Failed Bank Has Years to Make Good

Depositors will have to wait up to 15 years before they can reclaim all of the estimated $6 billion to $10 billion frozen when Vneshekonombank, the Soviet foreign trade bank, went bankrupt in 1991.

The newspapers Commersant and Moskovsky Komsomolets gave details of a presidential decree "on measures to regulate the domestic hard currency debt of the former Soviet Union", and sources within Vneshekonombank confirmed the decree had been signed on Dec. 7.

The decision clears the way for cash-strapped depositors to sell their frozen deposits in the form of securities.
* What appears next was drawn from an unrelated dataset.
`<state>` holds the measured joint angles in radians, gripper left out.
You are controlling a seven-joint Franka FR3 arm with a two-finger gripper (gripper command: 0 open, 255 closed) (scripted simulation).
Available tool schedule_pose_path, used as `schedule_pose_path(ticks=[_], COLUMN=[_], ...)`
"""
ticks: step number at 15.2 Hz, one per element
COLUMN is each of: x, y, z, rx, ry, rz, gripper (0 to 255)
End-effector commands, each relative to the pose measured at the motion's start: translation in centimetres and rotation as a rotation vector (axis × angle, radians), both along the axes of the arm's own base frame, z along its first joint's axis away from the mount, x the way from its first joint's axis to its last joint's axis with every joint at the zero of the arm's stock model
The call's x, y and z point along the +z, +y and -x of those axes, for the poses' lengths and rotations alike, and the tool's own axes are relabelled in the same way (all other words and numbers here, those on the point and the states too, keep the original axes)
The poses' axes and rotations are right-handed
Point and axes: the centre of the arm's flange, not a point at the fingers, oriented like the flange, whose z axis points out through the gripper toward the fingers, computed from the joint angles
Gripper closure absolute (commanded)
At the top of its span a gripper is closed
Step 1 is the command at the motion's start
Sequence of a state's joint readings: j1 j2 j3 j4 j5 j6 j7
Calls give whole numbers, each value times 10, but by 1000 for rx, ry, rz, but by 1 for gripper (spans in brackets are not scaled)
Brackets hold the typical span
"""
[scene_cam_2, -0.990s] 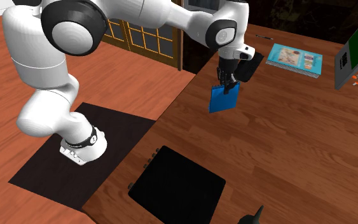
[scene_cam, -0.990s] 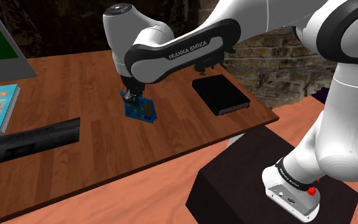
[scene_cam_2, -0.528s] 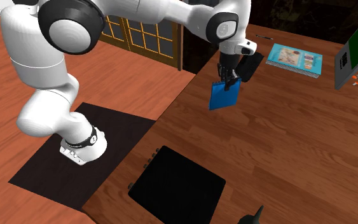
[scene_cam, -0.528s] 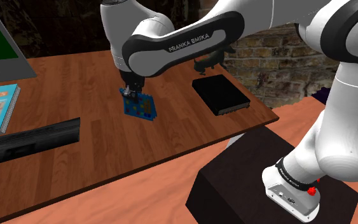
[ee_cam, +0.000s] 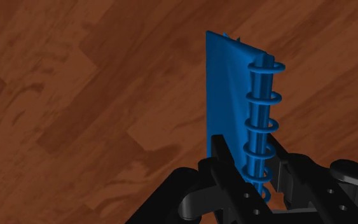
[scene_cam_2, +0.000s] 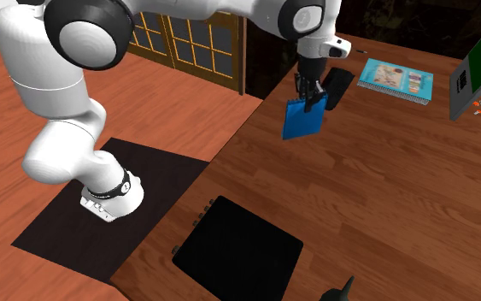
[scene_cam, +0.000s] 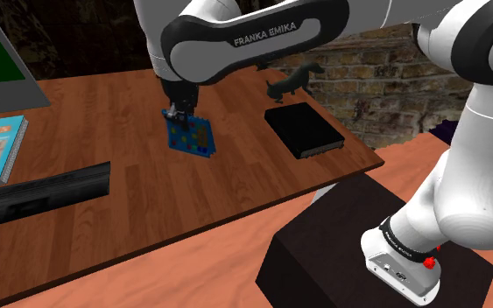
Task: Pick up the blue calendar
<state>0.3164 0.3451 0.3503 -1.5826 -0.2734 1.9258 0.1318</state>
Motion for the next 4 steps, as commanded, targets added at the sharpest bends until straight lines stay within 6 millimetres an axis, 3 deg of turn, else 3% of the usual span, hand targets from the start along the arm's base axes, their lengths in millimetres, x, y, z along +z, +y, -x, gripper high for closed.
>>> schedule_pose_path(ticks=[1,4], x=[11,17], y=[0,0], z=[0,0], rx=[0,0], ry=[0,0], rz=[0,0], gripper=[255,255])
But the terms, which include interest of 3 percent annually, and continued financial uncertainty, mean such sales will be at a huge discount.

According to the media reports, the decree says that firms, cooperatives and foreign trade organizations will receive 55 percent of their money in 10 years and the remaining 45 percent in a term of 15 years.
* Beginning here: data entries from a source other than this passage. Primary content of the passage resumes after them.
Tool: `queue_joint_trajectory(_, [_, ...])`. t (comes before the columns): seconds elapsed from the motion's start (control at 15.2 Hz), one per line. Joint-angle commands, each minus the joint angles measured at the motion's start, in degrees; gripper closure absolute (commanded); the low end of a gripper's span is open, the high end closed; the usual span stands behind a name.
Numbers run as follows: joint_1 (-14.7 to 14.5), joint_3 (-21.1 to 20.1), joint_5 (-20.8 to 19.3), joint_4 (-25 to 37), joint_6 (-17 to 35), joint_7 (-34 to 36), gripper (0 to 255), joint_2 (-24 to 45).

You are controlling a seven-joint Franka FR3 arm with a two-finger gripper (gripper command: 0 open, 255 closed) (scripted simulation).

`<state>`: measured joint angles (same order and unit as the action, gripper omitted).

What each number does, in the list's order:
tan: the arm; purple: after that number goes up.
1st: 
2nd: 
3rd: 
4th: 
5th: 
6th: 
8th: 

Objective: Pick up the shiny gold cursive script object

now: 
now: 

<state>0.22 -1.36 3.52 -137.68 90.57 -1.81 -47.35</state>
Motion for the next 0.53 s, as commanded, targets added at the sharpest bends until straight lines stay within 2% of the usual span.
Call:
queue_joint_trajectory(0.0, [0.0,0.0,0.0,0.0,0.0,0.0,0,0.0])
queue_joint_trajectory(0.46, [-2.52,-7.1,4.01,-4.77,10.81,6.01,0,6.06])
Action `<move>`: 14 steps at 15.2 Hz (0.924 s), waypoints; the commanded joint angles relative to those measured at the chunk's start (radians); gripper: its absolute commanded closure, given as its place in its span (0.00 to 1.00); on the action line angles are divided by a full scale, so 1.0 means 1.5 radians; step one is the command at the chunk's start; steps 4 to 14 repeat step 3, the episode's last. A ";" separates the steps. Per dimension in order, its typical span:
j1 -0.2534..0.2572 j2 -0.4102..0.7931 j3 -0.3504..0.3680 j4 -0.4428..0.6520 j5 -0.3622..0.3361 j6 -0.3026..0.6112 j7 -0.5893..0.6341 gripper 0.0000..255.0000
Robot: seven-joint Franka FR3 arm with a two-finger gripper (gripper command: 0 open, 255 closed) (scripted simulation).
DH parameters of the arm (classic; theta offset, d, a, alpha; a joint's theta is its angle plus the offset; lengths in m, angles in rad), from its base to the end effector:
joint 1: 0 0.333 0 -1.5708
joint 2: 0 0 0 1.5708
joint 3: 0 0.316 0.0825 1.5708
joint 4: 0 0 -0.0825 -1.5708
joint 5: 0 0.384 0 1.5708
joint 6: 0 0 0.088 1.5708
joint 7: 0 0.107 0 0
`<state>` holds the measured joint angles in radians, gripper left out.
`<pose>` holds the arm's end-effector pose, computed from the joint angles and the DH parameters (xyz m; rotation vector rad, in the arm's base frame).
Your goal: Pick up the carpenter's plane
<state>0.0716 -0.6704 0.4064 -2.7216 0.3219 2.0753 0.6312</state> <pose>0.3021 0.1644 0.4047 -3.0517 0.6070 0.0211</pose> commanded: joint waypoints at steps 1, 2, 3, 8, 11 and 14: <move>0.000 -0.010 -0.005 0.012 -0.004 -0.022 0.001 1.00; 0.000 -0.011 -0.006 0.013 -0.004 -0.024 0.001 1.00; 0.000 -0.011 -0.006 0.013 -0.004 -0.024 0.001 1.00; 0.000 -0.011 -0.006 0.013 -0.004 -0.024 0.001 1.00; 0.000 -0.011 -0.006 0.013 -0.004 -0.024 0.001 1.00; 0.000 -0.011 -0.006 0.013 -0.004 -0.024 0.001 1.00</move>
Among other classes of depositors, private individuals will be eligible for full repayment from July 1, 1993. Joint ventures will receive their money in three lots, 10 percent in one year, 50 percent in three years and 40 percent in 6 years.

The decree proposes to issue government bonds to all account holders with terms from 1 to 15 years to allow them to liquidate their debts.

According to the reports, the decree requires that the Central Bank and the Ministry of Finance work out the details of the government bonds by Dec. 20, 1992.

But according to Oleg Kuznetsov, second deputy in the Finance Ministry's hard currency section, his department had not yet been shown the decree.

The collapse of Vneshekonombank was a huge blow to Russia's financial prestige. All foreigners and foreign trade organizations were forced to keep their money there.

Among known major creditors are the Russian timber foreign trade organization, which has $150 million frozen, and Ingostrakh, the former Soviet Union's hard currency insurer, with $60 million. Both companies have continued to trade. Among Western firms, Polaroid Corp. has $600, 000 trapped in the bank, and the advertising agency Young & Rubicam/Sovero has several hundred thousand dollars.

While the government has finally acted on a pledge made in January this year to sort out the Vneshekonombank mess, the terms of the bond offer will certainly involve corporate depositors taking a big loss.

Because of the low interest rate and the acute skepticism about the Russian government's capacity to repay, the bonds will almost certainly trade at a major discount to their face value.

The Russian government has been paying out individual depositors in limited amounts since early this year.